Posted May 7, 2005
Cries of Lament
From the book: Faith That Dares To Speak -- already cited on our website
As a former seminary rector and vicar for clergy and religious, I am often asked how I think today’s priests are coping in light of the abuse scandal, their diminished status in the eyes of many, and their own disappointment, sometimes bitter, with the stalled reforms of Vatican II. Polarized, demoralized, fearful, resentful, they are. But they are also hardworking, persevering, faithful, and, in growing numbers, courageous.
The evening before I sat down to write these paragraphs, I met for dinner with four priests. . . .I glanced around the table and looked into the eyes of men who had served long and well. Any observer would have seen in their eyes intelligence, a sense of humor, and fidelity. Unmistakingly, though, there were hints of resignation, fatigue, and discouragement. Not surprisingly, we discussed the church’s leadership crisis and the priesthood’s crisis. Our conversation made it clear we were men without illusions. Each of us knew the clerical system and how it worked. Just beneath the surface of our reflections, I sensed a common thread of lament. We were men who were grieving and the issues on the table were the same issues being addressed in the private conversations of priests from coast to coast — the future of the church, the emerging role of the laity, the dearth of episcopal leadership, and the changing face of ministry.
As the evening wore on, the substance and tone of our conversation confirmed my earlier impression that priests are grieving. To be sure, some are grieving the imagined halcyon days of Bing Crosby playing Fr. Chuck O’Malley in Going My Way and The Bells of St. Mary when the status and authority of the priest was unquestioned. Most, I believe, are grieving the aborted promise and vision of the council. They are grieving the terrible wounds that were again and again compounded by bishops and other church officials who feared scandal and the loss of the clergy’s reputation that, in turn, threatened their own credibility and power. They are grieving the complete breakdown of honest dialogue between bishops and priests. Almost all grieve the current ministerial crisis — especially the growing, forced fasting from Eucharist caused by the shortage of priests and the future of the priesthood. They share in the grief and anguish of women who feel they remain second class members of the church. Many grieve the loneliness inherent in celibacy and the hierarchy’s unwillingness even to discuss the issue of mandatory celibacy. Others grieve the children they never fathered and the wife they never married. Their grief, to be sure, is mixed with the deep joy they find in presiding at Eucharist, in preaching, in ministering to their congregations. At least for the present, lament has the upper hand.

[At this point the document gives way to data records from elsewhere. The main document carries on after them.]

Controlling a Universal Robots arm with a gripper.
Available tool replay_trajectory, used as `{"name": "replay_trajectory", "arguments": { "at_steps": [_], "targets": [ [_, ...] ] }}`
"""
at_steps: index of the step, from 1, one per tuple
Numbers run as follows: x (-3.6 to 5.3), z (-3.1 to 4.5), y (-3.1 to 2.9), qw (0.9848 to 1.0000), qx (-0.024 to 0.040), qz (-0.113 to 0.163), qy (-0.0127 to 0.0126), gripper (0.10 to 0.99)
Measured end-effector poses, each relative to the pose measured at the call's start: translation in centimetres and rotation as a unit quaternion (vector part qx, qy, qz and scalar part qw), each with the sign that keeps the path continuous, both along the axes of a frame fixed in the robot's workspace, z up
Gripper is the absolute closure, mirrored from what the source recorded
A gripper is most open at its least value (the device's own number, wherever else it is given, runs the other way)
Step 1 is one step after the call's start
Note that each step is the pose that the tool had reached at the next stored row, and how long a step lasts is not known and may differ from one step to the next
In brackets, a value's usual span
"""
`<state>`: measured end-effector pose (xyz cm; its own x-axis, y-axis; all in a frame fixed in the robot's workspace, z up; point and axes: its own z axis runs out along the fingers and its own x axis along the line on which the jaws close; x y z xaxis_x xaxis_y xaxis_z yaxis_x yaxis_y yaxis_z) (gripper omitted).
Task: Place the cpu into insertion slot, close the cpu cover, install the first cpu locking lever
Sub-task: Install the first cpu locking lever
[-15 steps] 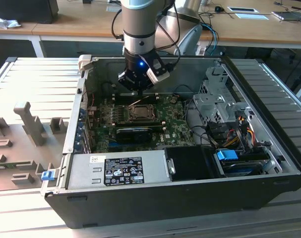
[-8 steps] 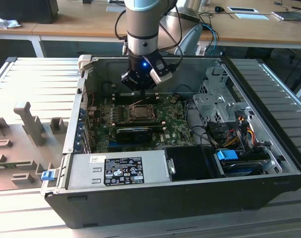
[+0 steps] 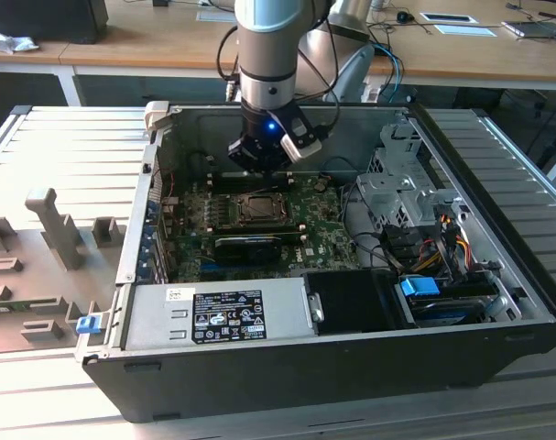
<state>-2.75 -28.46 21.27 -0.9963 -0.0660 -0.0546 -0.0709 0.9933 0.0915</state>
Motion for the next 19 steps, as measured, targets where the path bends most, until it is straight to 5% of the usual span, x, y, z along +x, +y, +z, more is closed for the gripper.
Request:
{"name": "replay_trajectory", "arguments": {
  "at_steps": [6, 11, 14, 19],
  "targets": [
    [0.31, -0.57, 0.01, 1.0, -0.0024, 0.0, 0.0, 0.98],
    [0.39, -0.95, 0.0, 0.9999, -0.0108, 0.0, 0.0001, 0.98],
    [0.38, -1.27, 0.0, 1.0, -0.0073, 0.0, 0.0001, 0.98],
    [0.4, -0.12, 0.01, 1.0, -0.0068, 0.0, -0.0001, 0.98]
  ]
}}
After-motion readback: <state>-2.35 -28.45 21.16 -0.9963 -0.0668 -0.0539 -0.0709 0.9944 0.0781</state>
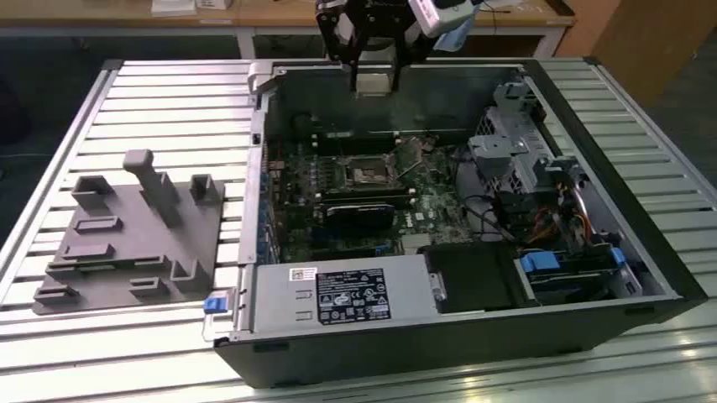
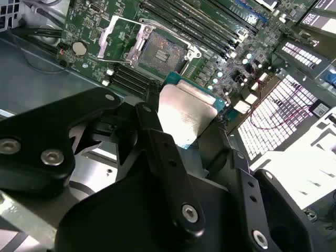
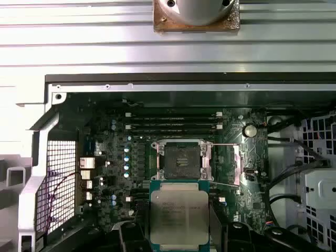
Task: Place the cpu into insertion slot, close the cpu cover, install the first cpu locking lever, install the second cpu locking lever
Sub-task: 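Place the cpu into insertion slot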
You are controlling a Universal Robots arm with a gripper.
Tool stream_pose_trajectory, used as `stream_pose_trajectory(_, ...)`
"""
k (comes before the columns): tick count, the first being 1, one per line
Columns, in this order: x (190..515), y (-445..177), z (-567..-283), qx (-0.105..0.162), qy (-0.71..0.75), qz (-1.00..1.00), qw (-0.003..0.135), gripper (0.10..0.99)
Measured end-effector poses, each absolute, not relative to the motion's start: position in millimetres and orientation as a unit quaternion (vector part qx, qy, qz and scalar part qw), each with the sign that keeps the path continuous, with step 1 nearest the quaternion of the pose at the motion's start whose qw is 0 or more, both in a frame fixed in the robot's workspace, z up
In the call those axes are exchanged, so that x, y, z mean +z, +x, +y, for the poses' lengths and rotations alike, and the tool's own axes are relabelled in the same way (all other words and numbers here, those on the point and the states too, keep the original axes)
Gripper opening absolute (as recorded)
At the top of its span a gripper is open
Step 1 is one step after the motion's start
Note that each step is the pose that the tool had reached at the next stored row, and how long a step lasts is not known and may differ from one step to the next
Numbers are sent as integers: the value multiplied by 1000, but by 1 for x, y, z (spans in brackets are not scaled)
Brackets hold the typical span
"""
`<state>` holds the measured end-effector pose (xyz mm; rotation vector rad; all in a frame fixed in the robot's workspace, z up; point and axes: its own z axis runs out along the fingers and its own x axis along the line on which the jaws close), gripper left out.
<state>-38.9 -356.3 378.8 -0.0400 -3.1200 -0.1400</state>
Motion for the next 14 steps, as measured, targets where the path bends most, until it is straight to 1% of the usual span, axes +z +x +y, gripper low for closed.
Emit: stream_pose_trajectory(14,378,-39,-356,-45,-13,-999,9,537)
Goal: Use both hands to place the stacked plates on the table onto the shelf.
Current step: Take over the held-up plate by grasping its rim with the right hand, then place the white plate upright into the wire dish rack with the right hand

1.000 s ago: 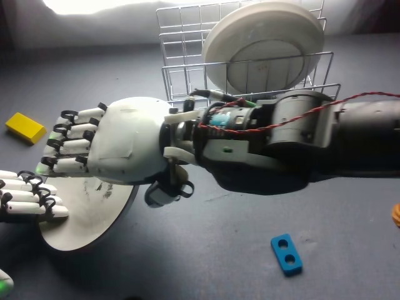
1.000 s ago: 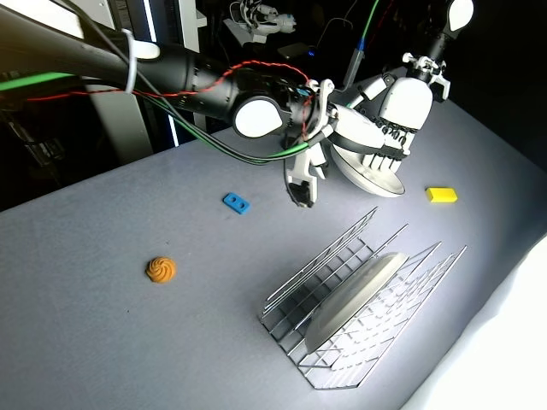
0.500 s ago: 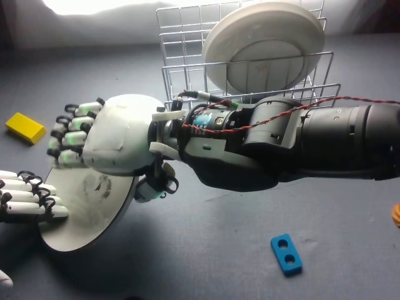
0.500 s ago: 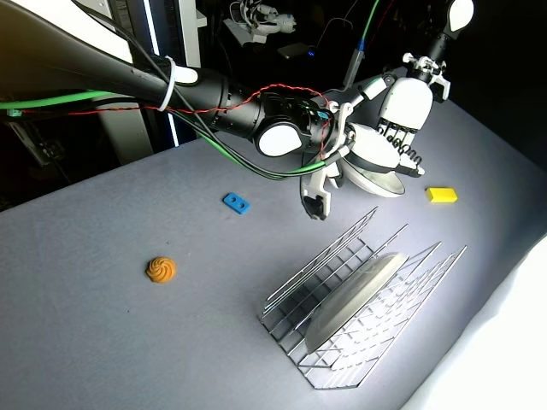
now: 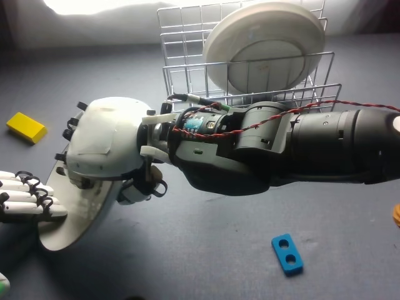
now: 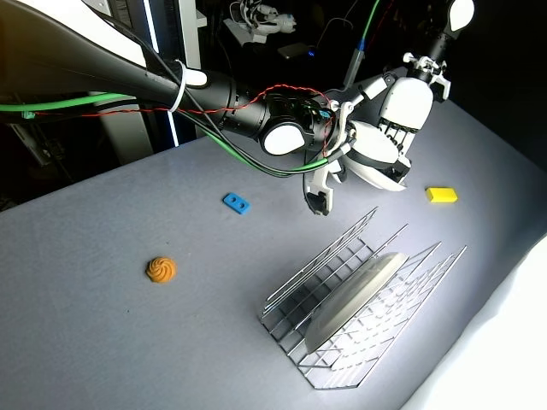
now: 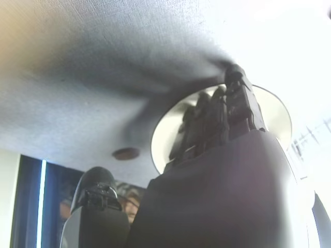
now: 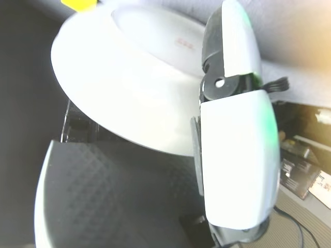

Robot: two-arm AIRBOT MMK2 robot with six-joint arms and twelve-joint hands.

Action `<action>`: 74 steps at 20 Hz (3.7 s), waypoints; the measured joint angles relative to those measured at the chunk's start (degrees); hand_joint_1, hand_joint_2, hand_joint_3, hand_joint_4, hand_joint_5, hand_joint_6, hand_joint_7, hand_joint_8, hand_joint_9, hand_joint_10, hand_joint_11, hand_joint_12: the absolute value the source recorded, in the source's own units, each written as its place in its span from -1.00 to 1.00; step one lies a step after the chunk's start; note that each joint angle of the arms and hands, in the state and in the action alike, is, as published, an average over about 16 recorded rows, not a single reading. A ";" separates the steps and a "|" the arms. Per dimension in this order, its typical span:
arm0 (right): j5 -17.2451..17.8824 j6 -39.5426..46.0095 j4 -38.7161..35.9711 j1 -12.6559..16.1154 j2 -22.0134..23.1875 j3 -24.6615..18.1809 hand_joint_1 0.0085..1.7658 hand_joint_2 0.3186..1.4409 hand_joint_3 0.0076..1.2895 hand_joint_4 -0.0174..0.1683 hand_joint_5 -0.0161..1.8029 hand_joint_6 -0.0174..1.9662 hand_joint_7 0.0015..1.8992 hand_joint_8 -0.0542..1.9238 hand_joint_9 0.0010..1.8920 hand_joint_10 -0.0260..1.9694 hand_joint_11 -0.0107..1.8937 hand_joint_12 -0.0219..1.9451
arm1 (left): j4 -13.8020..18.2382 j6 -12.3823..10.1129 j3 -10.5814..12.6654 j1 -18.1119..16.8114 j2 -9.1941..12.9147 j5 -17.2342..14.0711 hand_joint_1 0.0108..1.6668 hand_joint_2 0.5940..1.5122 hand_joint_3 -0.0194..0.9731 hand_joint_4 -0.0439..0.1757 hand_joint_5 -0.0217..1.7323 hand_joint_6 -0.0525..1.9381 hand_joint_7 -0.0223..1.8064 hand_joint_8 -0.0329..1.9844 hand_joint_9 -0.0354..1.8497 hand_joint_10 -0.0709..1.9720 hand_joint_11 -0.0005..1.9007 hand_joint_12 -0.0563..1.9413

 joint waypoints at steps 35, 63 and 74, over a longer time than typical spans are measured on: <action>-16.59 1.15 16.62 19.87 29.73 -23.48 0.53 0.17 -0.99 -0.81 0.14 -0.06 0.20 -0.33 0.11 -0.01 -0.09 -0.01 | 20.85 -12.10 -2.49 -31.21 10.91 -10.78 -1.00 0.08 -0.92 -0.56 -0.96 -0.94 -0.95 -0.97 -0.94 -0.91 -0.98 -0.94; -8.56 6.65 41.20 21.78 39.87 -23.95 0.56 0.17 -0.99 -0.82 0.08 0.00 0.15 -0.24 0.07 0.06 -0.12 0.07 | 28.76 -15.85 -0.30 -40.14 10.08 -14.70 -1.00 0.09 -0.92 -0.59 -0.95 -0.94 -0.96 -0.97 -0.94 -0.91 -0.98 -0.94; -4.76 26.82 27.60 17.43 39.43 -20.99 0.56 0.17 -0.99 -0.83 0.08 -0.01 0.13 -0.22 0.06 0.10 -0.13 0.09 | 29.51 -15.87 0.25 -42.22 8.70 -15.85 -1.00 0.09 -0.92 -0.57 -0.95 -0.94 -0.96 -0.97 -0.94 -0.91 -0.98 -0.94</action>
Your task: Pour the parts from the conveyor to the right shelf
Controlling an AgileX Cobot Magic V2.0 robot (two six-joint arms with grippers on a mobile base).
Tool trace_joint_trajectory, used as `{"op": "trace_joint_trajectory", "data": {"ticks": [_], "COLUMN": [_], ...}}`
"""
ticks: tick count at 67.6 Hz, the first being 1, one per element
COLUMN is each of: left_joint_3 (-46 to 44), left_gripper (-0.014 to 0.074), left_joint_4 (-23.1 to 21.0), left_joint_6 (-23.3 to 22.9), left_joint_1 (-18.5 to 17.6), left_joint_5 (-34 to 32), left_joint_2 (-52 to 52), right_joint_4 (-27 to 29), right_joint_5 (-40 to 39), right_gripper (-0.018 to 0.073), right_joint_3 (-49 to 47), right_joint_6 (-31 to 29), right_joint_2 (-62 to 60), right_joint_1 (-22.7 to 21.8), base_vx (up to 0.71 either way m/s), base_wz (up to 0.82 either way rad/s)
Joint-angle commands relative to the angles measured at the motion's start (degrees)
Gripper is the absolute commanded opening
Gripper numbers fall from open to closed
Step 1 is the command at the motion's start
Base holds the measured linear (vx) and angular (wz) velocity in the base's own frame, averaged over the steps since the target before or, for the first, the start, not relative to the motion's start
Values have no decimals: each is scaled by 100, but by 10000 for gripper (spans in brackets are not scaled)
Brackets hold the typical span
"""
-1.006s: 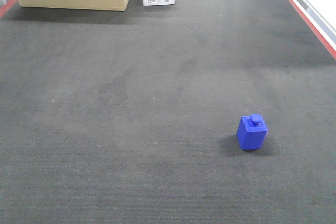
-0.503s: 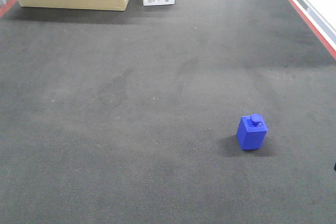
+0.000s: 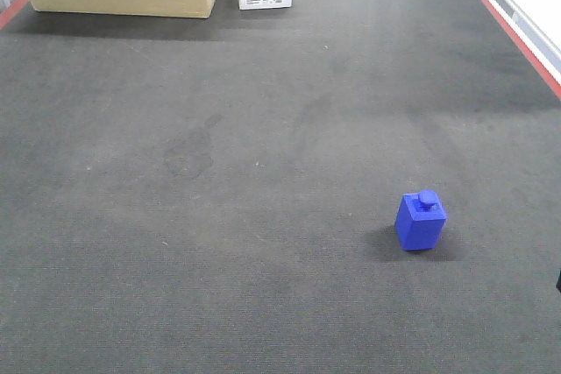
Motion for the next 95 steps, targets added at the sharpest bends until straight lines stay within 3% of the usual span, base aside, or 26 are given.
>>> {"op": "trace_joint_trajectory", "data": {"ticks": [1, 9, 20, 32, 53, 95], "left_joint_3": [157, 157, 157, 157, 157, 157], "left_gripper": [-6, -6, -6, -6, -6, -6], "left_joint_4": [-41, -41, -41, -41, -41, -41], "left_joint_6": [-4, -4, -4, -4, -4, -4], "left_joint_1": [-7, -7, -7, -7, -7, -7], "left_joint_5": [-419, -419, -419, -419, -419, -419], "left_joint_2": [-60, -60, -60, -60, -60, -60], "right_joint_4": [-37, -37, -43, -35, 32, 110], "right_joint_5": [-346, -352, -352, -108, 1424, 2792], "right_gripper": [330, 451, 519, 522, 522, 522], "right_joint_3": [-204, -204, -204, -423, -2126, -4398], "right_joint_6": [-24, -24, -29, -29, 112, 891], "right_joint_2": [72, 72, 86, 433, 2337, 5464], "right_joint_1": [10, 10, 61, 431, 1032, 953], "base_vx": [0, 0, 0, 0, 0, 0], "base_wz": [0, 0, 0, 0, 0, 0]}}
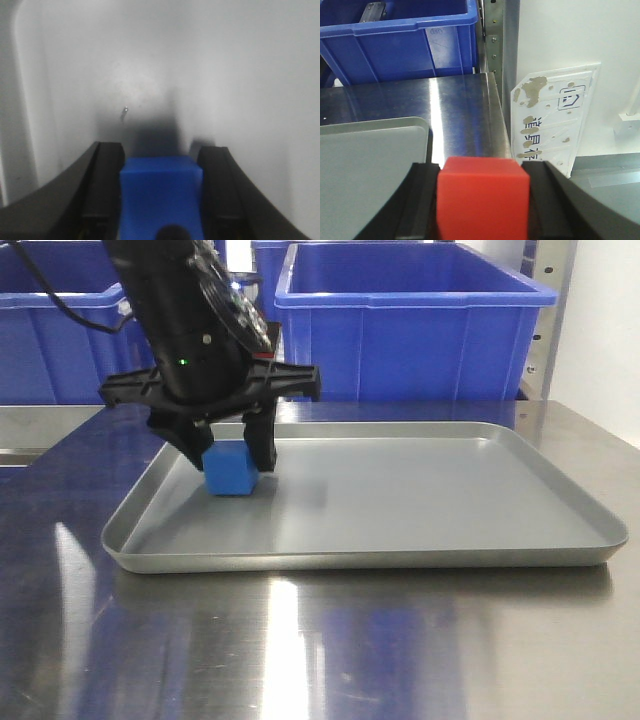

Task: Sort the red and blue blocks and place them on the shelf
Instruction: 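Lift the blue cube off the tray with the left gripper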

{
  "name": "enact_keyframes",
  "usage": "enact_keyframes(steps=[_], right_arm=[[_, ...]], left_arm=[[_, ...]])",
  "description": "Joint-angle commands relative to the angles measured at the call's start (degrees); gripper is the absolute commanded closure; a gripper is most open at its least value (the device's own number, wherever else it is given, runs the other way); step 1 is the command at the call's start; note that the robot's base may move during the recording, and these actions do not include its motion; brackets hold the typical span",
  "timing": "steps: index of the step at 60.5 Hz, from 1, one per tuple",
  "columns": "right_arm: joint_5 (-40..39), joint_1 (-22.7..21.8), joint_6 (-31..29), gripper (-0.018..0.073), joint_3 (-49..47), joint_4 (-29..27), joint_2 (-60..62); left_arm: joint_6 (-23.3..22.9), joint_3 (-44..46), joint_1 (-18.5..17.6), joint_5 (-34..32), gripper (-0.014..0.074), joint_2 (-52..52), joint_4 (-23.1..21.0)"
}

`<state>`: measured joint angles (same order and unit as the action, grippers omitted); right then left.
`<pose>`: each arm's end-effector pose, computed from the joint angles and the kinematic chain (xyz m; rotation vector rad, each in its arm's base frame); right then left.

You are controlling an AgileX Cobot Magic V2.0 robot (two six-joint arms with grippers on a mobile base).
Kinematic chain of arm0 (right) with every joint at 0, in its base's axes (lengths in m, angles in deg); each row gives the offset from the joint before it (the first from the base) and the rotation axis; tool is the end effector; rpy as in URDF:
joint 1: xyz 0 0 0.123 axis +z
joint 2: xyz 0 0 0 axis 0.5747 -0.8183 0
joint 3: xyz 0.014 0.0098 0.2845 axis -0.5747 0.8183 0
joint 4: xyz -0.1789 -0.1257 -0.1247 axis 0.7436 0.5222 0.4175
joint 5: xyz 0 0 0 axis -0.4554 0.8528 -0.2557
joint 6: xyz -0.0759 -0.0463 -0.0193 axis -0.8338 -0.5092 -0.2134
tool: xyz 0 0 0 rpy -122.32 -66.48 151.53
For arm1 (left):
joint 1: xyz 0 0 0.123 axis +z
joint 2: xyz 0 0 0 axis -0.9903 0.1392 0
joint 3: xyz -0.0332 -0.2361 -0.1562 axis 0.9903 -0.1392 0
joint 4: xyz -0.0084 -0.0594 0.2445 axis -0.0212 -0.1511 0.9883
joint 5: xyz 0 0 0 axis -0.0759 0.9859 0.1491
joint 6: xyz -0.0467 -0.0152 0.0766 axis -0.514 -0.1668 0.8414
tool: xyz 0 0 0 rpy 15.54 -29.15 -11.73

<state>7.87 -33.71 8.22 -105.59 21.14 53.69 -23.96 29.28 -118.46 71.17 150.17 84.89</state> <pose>0.1166 0.0000 0.3183 0.1404 1.8576 0.0949 0.3346 -0.2379 0.2220 0.1675 2.6881 -0.2489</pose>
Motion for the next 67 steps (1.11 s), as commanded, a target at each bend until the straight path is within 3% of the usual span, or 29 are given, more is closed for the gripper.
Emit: enact_keyframes(steps=[1, 16, 41, 67], right_arm=[[-5.3, -0.3, -0.3, 0.0498, -1.6, 0.9, 0.1], [-5.3, -0.3, -0.3, 0.0498, -1.6, 0.9, 0.1], [-5.3, -0.3, -0.3, 0.0498, -1.6, 0.9, 0.1], [-5.3, -0.3, -0.3, 0.0498, -1.6, 0.9, 0.1]], left_arm=[[-0.5, 1.7, 0.4, -1.9, 0.0478, -5.7, -0.1], [-0.5, 1.7, 3.2, -1.9, 0.0478, -11.7, 2.3], [-0.4, -0.7, 11.4, -2.2, 0.0478, -26.9, 9.3], [-0.5, -24.9, 20.6, -13.7, 0.0478, -50.1, 9.4]])
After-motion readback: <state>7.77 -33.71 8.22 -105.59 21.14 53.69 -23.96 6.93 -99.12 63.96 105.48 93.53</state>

The grieving of priests, however, pales when we turn to the victims of clergy sexual abuse. Their cry of lament, and the cry of their parents, siblings, and friends bind them to the biblical Rachel and all who weep for the wronged children of the world. “In Ramah is heard the sound of moaning,/ of bitter weeping!/ Rachel mourns her children,” . . .(Jer 31:15)(. The months that followed the eruption of the John Geoghan scandal in early January 2002 have been dubbed by various writers as the long Lent. And it isn’t over yet. Until the light rays of resurrection finally break through this long, collective dark night, the whole U.S. church, I believe, longs for a public ritual of lament for the thousands of children and teenagers abused by clergy, church personnel, coaches, scout leaders, teachers, and parents. The cries of anguish from Ramah to Boston, form Lafayette to Minneapolis, from Los Angeles to New York now partially smothered by the passage of time will continue to be raised until the Catholic imagination fashions some kind of liturgy of lament to heal and soothe the present pain.
In the meantime, the faithful daring to speak will do so from exile and from their deep pain. They want to “come home” to a church that has for too long treated them as less than full, adult members with gifts to be employed for the mission of the church. They link the abundance of wasted talent with the anguish of starving people who observe wasted food that could feed the multitudes. Like exiles throughout history, the faithful dwell in a strange place, geographically at home, but estranged from church authorities that fail to listen, fail to understand. Around kitchen tables rather than by the side of the rivers of Babylon, they tell their stories of faith to their children and grandchildren fearing even in the telling the loss of faith for the generations to come. Some have made peace with their estrangement, with their exile in place, and have given up all hope for a renewed church. They exist without community or sacraments, without hope sustained by the preaching of the gospel, and soon fail to understand their souls’ true hunger. They get on with their lives as best they can. From time to time, they suspect they have never been missed.
Other exiles in place struggle as all exiles do simply to survive. They clearly are tired of surviving as Catholics and desire now to flourish and to see their children flourish. They have learned the lessons of exile: mature faith, patient endurance, sustaining memory. The hurt and anger of the prolonged estrangement of exile can be heard in the passion and pathos of their voices. But so, too, can their faith, their tenacity, their hope rooted in memory. Underneath the hurt and anger, moreover, they remain disciples, God’s holy people.